EXERCISE INSTRUCTIONS: Of the lines in the data below, write out exactly those from the one holding "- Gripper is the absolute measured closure" through the one holding "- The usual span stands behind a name", both included.

COLLECTED MATERIAL:

==========

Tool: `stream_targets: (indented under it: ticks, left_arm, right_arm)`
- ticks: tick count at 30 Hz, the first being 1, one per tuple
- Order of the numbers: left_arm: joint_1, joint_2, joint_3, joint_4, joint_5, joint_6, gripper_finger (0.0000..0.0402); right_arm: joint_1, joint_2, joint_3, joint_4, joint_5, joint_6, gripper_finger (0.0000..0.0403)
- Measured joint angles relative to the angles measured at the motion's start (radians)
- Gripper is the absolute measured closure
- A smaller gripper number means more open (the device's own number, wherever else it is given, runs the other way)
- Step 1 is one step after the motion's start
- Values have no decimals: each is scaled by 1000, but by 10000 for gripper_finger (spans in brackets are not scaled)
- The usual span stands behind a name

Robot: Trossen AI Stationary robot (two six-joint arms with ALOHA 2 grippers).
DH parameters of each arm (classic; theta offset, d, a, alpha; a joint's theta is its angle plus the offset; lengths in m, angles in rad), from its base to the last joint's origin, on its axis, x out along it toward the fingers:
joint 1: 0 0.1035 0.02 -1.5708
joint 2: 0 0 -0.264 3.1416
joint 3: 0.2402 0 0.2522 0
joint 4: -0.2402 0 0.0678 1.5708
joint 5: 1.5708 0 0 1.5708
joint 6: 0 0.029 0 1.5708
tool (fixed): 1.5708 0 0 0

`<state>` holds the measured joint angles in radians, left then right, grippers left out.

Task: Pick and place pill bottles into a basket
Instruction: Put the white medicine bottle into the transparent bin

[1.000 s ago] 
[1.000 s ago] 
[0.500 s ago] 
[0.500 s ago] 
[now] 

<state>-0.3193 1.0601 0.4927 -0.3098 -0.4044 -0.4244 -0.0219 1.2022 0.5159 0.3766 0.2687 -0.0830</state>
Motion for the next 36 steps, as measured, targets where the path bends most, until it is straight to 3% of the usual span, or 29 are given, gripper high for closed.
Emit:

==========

SOLUTION:
- Gripper is the absolute measured closure
- A smaller gripper number means more open (the device's own number, wherever else it is given, runs the other way)
- Step 1 is one step after the motion's start
- Values have no decimals: each is scaled by 1000, but by 10000 for gripper_finger (spans in brackets are not scaled)
- The usual span stands behind a name

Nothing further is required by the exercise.